▸ Task requirements
This exercise calls for an exact copy of the listing, with no pictures kept.

▸ Supplied information
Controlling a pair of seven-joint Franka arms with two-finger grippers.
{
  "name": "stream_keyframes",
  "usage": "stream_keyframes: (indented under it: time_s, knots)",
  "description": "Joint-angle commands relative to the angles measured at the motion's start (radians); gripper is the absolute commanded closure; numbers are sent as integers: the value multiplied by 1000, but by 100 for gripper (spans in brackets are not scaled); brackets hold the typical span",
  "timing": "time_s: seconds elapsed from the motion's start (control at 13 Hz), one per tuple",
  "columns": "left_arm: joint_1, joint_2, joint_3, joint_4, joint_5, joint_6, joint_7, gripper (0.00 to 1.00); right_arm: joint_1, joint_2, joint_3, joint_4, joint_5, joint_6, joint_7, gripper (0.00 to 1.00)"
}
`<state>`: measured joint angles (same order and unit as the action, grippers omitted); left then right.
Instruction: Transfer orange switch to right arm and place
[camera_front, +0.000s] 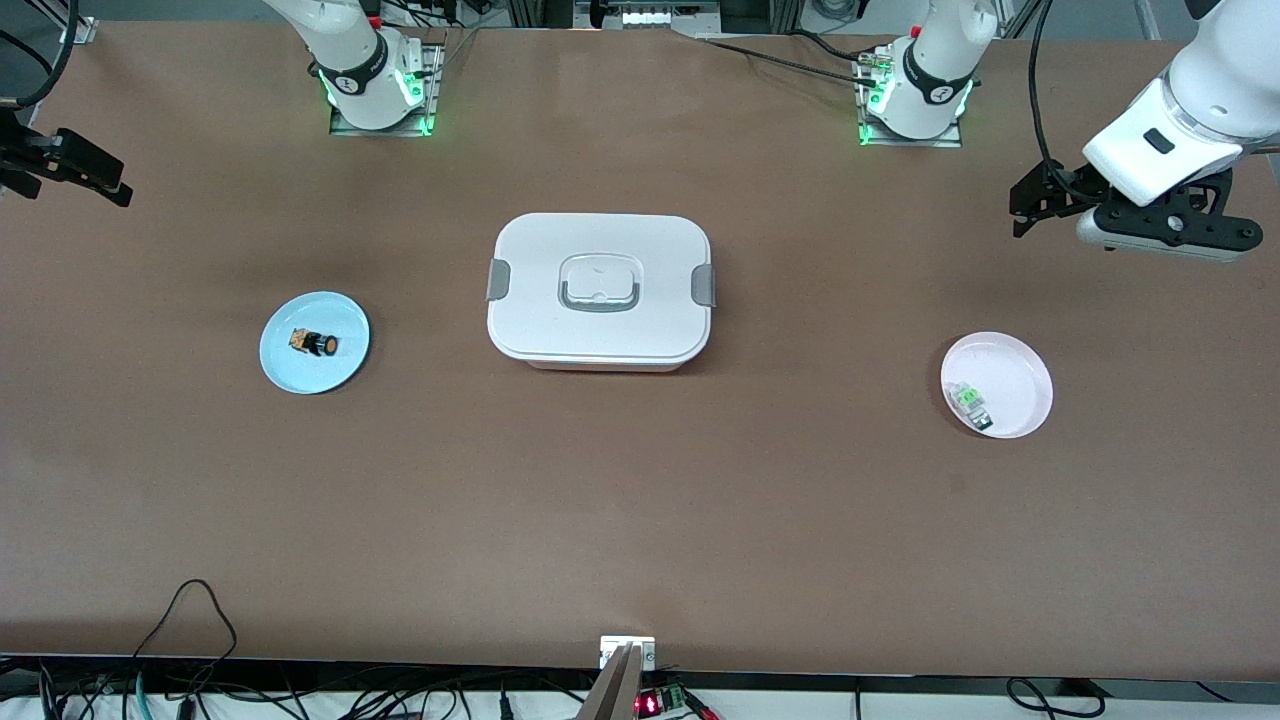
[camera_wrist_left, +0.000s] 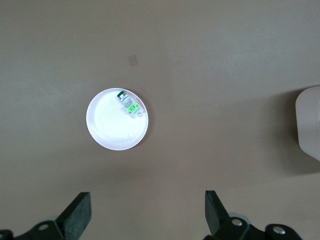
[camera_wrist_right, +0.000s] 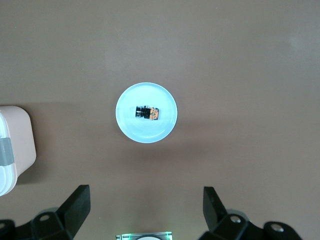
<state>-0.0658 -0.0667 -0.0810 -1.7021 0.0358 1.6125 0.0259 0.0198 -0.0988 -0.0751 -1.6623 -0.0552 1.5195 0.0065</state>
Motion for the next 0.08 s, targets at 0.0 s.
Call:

▸ Exercise answer
Controlling a pair of seven-joint Franka arms with two-finger grippers.
{
  "name": "stream_keyframes",
  "usage": "stream_keyframes: (indented under it: time_s, knots)",
  "description": "Joint-angle commands relative to the angles measured at the motion's start (radians); gripper is the absolute commanded closure; numbers are sent as integers: the value multiplied by 1000, but by 100 for gripper (spans in brackets are not scaled); brackets hold the typical span",
  "timing": "time_s: seconds elapsed from the motion's start (control at 13 Hz), one per tuple",
  "columns": "left_arm: joint_1, joint_2, joint_3, joint_4, joint_5, joint_6, joint_7, gripper (0.00 to 1.00); right_arm: joint_1, joint_2, joint_3, joint_4, joint_5, joint_6, joint_7, gripper (0.00 to 1.00)"
}
`<state>`: measured joint angles (same order and unit as the action, grippers omitted); left then right.
Instruction: Transfer orange switch to right arm and place
[camera_front, +0.000s] 
[camera_wrist_left, +0.000s] 
[camera_wrist_right, +0.000s] 
<state>-0.0658 -0.0667 -0.0810 -1.7021 0.0358 1.6125 0.0259 0.0198 -0.0988 -0.0751 -1.6623 -0.0552 1.5195 0.0065</state>
Motion for the next 0.08 s, targets at 0.0 s.
Call:

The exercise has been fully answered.